Problem description: Each line of the material, from the first through the one containing "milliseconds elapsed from", is to be written out exactly.

Data shown:
——————

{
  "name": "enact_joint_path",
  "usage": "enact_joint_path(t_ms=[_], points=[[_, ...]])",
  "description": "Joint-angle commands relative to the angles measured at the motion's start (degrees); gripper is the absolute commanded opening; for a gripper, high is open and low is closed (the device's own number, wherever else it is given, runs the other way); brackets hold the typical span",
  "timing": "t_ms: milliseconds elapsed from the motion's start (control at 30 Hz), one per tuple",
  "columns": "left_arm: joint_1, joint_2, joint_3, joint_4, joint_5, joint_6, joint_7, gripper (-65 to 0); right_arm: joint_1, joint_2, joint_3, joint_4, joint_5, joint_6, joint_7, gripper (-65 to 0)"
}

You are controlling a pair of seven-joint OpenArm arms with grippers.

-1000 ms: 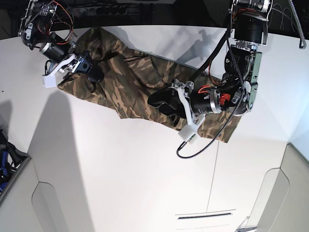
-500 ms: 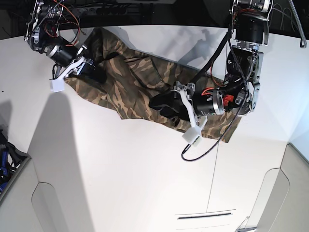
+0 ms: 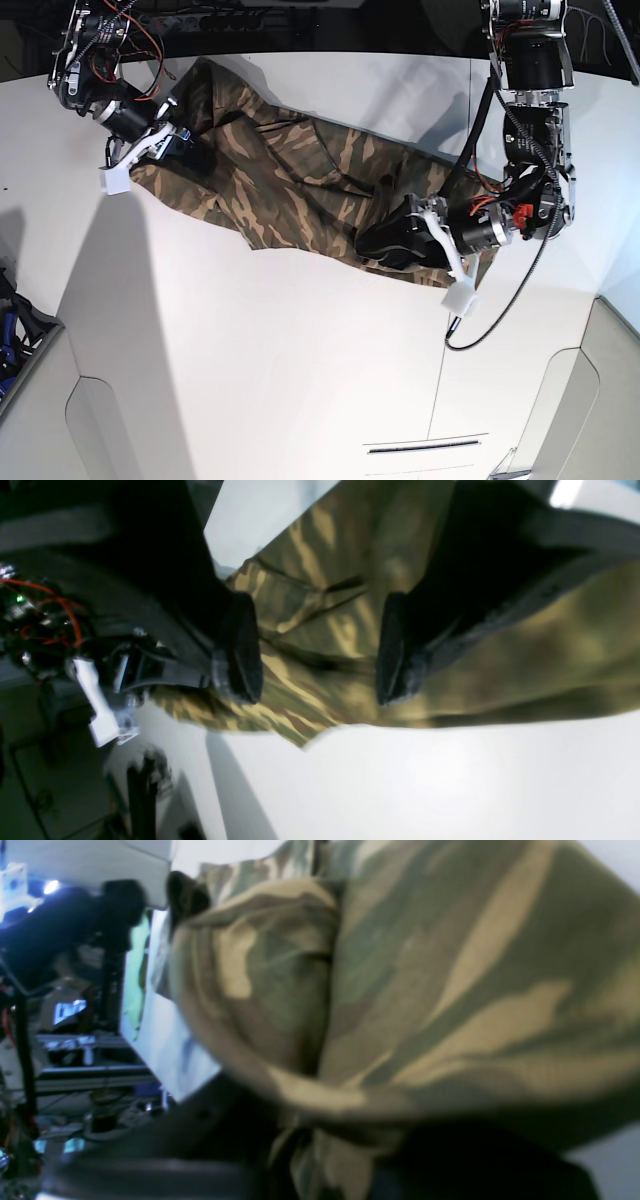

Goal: Fold the T-shirt properly
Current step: 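Fold the strip's end with the left gripper over onto the right gripper's end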

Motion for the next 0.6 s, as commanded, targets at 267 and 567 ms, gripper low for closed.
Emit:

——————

Written solution:
{
  "name": "enact_joint_path",
  "usage": "enact_joint_path(t_ms=[_], points=[[_, ...]])",
  "description": "Joint-angle commands relative to the angles measured at the motion's start (degrees); gripper is the absolute commanded opening; for a gripper, high is open and low is closed (the device's own number, wherever else it is given, runs the other way); brackets hold the typical span",
  "timing": "t_ms: milliseconds elapsed from the motion's start (control at 30 Hz), one per tuple",

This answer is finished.